Monday, May 27, 2013

Home Port

Kodiak is the place where Alisa and I spent the last seven years of our time in Alaska, and also the place that we sailed away from on Pelagic, bound for Australia, nearly six years ago now.

I've been back a couple times for work in recent years, but until this month the whole family hadn't been back in four years.  My favorite indicator for just how long we'd been away is that we had a three-year-old child who had never been to Alaska.

We just finished a ten-day visit to Kodiak.

For the first four days or so, I was unreservedly smitten with the place.  If you're visiting Kodiak in the springtime when there are more than seventeen hours of daylight every day, and you're catching up with friends you haven't seen in years, the place can seem flawless.

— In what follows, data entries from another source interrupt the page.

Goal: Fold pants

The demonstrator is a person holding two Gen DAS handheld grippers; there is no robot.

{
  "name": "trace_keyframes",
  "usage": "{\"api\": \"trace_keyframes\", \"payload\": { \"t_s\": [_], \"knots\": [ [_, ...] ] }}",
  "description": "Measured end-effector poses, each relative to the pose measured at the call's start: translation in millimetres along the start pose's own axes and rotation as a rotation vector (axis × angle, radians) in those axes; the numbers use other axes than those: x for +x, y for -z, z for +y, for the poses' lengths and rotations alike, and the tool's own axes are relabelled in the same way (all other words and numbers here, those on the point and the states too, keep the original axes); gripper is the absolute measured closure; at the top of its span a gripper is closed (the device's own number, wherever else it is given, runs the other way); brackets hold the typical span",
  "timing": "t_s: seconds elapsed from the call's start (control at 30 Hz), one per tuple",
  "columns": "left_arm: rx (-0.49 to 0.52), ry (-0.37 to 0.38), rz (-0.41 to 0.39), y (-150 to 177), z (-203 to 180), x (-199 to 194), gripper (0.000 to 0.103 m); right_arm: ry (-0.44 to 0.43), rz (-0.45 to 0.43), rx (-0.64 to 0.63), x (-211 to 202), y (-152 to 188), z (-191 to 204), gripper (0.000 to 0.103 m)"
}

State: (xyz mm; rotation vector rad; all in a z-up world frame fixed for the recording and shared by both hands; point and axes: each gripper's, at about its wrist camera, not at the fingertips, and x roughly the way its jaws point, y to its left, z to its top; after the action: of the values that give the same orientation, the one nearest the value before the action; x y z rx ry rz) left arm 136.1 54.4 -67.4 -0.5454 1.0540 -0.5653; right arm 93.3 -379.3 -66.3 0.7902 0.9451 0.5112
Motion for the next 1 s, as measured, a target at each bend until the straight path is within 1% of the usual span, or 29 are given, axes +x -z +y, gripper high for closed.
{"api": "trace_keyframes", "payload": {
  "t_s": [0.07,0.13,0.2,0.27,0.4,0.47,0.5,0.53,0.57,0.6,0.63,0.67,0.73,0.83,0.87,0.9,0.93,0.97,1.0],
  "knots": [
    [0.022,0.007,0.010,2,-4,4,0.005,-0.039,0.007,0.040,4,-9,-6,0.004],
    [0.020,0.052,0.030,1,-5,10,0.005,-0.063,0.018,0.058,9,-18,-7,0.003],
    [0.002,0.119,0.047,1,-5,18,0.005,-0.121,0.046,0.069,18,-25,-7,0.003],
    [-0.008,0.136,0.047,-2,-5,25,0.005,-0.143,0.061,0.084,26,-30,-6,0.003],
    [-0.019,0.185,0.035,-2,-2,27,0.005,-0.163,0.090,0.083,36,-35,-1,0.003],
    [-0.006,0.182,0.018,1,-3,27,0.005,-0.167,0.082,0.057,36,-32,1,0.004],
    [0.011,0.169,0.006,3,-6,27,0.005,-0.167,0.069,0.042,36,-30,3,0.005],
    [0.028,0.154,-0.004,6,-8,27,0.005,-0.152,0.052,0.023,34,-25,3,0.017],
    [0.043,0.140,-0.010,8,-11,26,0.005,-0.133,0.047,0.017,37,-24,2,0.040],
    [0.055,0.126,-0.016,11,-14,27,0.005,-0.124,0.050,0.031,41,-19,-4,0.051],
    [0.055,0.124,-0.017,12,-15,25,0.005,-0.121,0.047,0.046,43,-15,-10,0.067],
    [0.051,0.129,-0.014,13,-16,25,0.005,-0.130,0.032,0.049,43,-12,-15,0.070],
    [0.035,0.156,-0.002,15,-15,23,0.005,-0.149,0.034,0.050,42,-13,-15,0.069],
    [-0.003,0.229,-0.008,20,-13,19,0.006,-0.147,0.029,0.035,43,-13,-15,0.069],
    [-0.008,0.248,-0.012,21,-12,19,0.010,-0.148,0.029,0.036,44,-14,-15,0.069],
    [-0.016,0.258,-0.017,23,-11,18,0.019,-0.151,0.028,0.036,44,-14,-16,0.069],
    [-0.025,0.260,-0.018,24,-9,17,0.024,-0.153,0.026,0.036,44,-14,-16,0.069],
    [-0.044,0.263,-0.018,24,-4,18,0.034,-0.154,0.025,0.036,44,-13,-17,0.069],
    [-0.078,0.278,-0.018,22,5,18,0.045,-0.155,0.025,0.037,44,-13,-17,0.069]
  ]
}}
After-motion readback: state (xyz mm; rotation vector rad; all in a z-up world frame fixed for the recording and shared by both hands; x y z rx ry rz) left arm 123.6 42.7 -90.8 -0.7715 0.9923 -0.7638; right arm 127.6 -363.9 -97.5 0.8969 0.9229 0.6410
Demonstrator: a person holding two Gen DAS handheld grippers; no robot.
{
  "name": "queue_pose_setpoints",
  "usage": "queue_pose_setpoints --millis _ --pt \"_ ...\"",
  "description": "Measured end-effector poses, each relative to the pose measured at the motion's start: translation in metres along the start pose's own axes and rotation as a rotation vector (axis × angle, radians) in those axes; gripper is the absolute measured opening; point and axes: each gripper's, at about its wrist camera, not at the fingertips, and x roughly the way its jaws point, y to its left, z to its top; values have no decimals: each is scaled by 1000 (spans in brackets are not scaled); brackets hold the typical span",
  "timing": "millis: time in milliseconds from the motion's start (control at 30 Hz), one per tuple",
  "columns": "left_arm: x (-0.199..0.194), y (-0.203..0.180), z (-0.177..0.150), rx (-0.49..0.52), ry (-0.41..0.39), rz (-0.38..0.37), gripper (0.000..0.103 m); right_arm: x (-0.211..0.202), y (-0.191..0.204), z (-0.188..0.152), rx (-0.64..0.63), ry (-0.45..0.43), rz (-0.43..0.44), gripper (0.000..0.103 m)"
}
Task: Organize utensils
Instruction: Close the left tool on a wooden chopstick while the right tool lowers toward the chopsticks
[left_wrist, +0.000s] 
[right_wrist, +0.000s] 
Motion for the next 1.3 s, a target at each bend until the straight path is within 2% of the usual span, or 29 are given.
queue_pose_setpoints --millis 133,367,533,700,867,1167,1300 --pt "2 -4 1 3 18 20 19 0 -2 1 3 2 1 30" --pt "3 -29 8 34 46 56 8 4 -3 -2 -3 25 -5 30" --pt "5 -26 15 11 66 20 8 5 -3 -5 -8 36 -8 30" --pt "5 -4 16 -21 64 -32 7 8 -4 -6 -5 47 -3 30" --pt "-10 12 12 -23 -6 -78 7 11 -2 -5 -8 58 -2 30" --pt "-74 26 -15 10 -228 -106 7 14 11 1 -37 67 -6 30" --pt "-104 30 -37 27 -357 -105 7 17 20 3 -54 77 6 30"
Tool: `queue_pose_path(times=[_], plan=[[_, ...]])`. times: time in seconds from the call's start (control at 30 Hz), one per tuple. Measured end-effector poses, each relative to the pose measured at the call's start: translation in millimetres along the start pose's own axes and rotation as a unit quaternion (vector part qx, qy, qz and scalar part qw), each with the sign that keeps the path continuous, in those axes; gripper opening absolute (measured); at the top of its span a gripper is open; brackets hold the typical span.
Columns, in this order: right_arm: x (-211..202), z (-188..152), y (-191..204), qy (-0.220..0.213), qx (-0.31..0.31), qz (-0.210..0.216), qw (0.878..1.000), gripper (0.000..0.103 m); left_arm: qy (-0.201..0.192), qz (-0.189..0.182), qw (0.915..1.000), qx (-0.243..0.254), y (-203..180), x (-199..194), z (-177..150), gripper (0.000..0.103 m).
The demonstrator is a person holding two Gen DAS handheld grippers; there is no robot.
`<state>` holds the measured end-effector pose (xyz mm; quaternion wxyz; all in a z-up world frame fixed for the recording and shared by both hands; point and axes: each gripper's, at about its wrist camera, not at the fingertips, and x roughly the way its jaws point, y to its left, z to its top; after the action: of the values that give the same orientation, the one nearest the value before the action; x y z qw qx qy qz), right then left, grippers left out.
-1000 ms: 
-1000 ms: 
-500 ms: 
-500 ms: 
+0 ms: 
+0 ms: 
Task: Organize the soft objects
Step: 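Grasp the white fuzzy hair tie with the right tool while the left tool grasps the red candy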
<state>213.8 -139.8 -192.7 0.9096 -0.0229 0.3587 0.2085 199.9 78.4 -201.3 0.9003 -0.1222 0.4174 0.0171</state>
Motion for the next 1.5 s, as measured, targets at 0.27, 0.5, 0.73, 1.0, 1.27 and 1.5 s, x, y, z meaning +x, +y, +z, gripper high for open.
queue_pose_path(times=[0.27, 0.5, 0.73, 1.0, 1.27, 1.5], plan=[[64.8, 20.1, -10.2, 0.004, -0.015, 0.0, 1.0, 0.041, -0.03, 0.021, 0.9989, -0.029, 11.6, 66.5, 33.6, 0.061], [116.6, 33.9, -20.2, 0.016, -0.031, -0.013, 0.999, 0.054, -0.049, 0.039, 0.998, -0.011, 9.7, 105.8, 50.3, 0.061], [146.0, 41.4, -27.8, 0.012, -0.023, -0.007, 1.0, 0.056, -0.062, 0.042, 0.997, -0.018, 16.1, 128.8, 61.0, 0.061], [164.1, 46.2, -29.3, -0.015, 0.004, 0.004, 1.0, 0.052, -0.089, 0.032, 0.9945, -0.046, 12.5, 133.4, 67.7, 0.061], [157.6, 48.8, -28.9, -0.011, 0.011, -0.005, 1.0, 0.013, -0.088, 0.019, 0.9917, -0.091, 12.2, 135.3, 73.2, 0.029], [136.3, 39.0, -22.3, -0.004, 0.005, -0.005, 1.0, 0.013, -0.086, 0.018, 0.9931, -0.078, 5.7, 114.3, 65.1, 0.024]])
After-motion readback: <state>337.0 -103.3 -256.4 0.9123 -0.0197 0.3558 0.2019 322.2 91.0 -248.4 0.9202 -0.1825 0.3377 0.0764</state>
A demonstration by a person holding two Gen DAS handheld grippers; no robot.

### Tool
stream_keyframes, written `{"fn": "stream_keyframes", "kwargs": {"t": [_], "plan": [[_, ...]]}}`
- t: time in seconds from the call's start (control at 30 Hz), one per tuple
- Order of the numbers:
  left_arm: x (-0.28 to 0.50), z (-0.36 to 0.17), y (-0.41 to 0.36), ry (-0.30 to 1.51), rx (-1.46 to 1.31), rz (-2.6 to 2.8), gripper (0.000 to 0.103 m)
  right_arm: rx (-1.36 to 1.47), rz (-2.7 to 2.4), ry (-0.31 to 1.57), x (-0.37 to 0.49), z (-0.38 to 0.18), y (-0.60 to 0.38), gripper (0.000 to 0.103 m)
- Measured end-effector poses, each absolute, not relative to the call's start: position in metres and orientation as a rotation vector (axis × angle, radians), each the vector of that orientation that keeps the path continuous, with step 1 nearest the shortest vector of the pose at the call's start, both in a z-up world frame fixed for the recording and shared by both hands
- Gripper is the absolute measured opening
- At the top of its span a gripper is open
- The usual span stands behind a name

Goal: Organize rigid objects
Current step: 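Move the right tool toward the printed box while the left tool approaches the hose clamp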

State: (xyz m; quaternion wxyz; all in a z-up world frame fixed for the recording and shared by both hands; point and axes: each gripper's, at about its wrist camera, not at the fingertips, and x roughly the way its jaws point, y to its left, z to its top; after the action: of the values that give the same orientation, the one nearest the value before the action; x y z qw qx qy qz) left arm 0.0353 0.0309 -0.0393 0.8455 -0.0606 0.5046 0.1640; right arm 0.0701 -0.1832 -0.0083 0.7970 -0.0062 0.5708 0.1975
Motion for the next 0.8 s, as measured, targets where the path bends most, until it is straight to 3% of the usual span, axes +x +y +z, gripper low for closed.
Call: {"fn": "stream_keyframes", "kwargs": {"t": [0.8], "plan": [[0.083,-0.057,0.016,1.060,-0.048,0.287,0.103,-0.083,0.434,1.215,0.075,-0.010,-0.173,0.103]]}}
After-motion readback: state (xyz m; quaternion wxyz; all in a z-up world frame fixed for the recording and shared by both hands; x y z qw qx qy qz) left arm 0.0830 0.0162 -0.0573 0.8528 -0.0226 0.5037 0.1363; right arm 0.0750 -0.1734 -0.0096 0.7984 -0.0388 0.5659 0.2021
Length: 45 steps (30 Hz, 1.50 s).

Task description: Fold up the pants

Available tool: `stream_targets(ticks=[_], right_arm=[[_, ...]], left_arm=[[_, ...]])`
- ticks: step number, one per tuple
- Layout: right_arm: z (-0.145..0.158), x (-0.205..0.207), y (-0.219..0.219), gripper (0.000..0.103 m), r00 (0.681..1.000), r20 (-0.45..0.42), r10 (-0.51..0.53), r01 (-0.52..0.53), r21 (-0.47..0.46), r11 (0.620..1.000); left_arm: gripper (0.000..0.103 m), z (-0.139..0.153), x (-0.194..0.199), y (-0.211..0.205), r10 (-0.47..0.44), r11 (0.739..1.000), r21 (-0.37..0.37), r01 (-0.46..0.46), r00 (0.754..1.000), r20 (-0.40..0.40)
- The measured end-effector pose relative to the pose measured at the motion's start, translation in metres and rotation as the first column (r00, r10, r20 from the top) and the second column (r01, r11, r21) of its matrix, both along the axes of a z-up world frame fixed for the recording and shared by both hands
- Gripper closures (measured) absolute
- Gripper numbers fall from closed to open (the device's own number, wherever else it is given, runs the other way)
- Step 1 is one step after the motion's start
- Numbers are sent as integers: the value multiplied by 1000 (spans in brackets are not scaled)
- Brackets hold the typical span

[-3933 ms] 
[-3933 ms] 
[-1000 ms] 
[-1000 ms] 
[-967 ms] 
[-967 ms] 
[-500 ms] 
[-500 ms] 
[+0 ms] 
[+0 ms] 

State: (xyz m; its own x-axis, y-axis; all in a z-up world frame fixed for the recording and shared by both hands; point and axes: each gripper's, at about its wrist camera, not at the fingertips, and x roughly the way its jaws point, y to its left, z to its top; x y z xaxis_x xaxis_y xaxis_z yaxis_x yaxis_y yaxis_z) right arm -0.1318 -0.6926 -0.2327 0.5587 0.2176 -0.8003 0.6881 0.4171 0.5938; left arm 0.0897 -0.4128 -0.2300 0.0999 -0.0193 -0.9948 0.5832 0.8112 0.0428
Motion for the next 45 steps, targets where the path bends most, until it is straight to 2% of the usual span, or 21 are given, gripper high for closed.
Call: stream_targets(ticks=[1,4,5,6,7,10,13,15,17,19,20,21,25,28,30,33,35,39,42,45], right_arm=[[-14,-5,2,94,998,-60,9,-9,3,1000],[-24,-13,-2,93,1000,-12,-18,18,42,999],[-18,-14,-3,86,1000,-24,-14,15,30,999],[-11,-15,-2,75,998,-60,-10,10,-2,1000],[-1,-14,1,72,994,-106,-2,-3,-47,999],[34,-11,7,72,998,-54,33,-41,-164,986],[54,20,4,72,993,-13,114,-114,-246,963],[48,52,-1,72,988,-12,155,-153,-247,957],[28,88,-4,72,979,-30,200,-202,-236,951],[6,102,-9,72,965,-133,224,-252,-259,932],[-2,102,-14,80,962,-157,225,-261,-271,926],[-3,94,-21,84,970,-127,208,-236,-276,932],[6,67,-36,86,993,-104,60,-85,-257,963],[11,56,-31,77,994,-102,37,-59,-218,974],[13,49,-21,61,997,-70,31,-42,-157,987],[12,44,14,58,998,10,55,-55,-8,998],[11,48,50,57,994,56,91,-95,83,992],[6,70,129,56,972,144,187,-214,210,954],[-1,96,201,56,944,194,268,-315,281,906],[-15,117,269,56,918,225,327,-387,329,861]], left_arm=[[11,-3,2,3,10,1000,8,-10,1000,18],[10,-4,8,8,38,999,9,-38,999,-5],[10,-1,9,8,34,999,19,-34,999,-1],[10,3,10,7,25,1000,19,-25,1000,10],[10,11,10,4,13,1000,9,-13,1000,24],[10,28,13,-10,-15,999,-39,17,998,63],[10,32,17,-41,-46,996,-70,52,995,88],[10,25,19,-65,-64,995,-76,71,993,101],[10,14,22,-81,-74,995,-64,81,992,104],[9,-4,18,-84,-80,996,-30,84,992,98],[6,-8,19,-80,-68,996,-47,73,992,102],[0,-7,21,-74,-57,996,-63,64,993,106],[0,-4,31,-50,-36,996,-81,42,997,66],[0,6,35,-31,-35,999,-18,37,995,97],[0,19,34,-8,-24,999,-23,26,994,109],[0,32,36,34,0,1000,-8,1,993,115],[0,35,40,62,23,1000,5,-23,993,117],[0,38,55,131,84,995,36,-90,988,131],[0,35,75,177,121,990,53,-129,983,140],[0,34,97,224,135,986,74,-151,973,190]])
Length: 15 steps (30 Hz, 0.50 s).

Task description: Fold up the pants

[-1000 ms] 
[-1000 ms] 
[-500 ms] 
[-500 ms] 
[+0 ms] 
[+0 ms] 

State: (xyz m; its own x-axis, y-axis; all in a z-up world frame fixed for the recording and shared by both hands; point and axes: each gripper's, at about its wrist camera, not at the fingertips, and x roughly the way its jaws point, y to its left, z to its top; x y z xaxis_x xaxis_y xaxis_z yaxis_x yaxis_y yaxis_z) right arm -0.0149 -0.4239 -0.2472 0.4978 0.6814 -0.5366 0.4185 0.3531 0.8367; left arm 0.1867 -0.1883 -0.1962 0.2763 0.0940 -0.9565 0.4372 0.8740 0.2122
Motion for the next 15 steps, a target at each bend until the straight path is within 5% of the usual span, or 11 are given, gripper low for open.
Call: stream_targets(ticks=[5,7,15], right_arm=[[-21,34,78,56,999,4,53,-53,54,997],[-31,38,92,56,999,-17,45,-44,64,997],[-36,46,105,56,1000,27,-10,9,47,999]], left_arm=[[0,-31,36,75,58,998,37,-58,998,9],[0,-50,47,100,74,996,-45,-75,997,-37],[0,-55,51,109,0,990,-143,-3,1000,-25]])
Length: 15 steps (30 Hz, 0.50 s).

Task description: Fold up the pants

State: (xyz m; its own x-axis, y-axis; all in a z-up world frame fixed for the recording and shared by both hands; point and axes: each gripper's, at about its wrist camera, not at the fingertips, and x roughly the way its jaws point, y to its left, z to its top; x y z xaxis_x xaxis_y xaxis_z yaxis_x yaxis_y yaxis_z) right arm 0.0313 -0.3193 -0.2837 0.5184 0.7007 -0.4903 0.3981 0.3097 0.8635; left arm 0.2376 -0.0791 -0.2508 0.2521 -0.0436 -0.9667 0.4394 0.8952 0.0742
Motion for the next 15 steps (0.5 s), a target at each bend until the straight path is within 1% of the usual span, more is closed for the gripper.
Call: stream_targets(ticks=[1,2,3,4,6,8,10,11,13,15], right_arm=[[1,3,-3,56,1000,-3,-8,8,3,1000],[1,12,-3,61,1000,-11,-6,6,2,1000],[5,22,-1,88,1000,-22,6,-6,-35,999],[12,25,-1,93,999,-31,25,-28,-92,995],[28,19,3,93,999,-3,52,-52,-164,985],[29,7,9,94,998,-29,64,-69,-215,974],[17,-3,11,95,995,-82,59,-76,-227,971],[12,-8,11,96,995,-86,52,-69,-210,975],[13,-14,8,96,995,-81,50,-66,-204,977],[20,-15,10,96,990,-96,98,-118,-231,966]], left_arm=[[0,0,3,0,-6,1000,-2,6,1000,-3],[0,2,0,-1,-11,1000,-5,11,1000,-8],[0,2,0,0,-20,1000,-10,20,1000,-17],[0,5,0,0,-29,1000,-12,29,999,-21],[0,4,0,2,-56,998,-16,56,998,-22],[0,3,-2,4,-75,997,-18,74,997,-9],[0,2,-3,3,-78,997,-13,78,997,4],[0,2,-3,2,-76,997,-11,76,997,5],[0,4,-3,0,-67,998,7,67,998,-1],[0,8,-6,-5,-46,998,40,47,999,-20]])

But in the second part of the visit, after we had listened to enough stories about how people are actually leading their lives in Kodiak, I began to remember that it can be a very demanding place to live.  The winters can be brutal, interpersonal relationships in a town of six thousand people with no road access to the outside world can be challenging, the economy is sometimes marginal, and the cost of living is high.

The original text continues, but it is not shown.